I have a long commute, most of it on the D.C. metro. This past Lent, I decided to dedicate one leg of my commute to praying a rosary. This idea was inspired by my mom who would pray the rosary when we commuted together during my college internships.
But I decided to give Mom’s practice a twist.
Spurred on by the exhortations in Pope Francis’s The Joy of the Gospel and Matthew Kelly’s Four Signs of a Dynamic Catholic, I took a baby step in evangelization: I would ask whoever sat next to me if I could pray for them while I prayed the rosary.

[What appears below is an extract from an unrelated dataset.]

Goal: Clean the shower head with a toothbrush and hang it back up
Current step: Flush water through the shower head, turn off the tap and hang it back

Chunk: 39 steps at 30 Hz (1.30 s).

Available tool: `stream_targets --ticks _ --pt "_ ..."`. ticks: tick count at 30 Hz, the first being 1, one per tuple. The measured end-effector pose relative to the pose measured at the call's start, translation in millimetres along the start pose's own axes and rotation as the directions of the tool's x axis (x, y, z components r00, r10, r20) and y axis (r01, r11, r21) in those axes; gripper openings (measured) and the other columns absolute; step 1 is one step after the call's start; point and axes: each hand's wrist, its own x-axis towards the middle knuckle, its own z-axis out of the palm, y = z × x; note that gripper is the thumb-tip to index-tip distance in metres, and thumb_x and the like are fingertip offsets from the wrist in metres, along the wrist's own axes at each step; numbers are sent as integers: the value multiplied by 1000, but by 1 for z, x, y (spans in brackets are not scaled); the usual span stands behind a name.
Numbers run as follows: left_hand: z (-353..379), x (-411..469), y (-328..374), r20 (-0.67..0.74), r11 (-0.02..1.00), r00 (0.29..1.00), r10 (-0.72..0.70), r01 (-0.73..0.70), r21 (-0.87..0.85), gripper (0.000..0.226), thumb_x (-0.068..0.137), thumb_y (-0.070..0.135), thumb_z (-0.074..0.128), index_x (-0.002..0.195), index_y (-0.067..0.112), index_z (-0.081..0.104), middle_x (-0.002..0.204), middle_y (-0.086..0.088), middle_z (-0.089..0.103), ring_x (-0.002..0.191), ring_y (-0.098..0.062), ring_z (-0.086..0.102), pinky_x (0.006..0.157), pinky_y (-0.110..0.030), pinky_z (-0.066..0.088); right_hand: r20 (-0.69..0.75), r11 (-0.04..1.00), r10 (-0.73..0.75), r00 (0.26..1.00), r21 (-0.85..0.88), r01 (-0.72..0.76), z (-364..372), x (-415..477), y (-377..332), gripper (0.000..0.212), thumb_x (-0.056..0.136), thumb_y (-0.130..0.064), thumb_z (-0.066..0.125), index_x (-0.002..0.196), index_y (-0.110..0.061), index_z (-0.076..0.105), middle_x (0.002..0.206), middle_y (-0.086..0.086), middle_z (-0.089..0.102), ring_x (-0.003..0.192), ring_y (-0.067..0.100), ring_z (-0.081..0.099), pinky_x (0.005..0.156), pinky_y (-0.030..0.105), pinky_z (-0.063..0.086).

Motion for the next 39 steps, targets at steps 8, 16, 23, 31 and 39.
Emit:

I wouldn’t ask for names or do any follow-up, unless invited. This seemed like a simple, non-confrontational way to show God’s love — and so began what my wife affectionately called “Rosary Riders” (complete with theme music).
Here’s what I learned:
1. This is hard.
I have to admit, the first couple weeks of “Rosary Riders” were rough: my heart pounded and it took what felt like a solid decade to muster the courage to talk to my seatmate. When I was finally able to form words, I often spoke so fast that I would have to repeat myself multiple times before the person understood me.
I would just as quickly end the conversation, my eyes darting back to the safety of the beads in my hand, long before my seatmate even had time to think of what to say. This is hard stuff.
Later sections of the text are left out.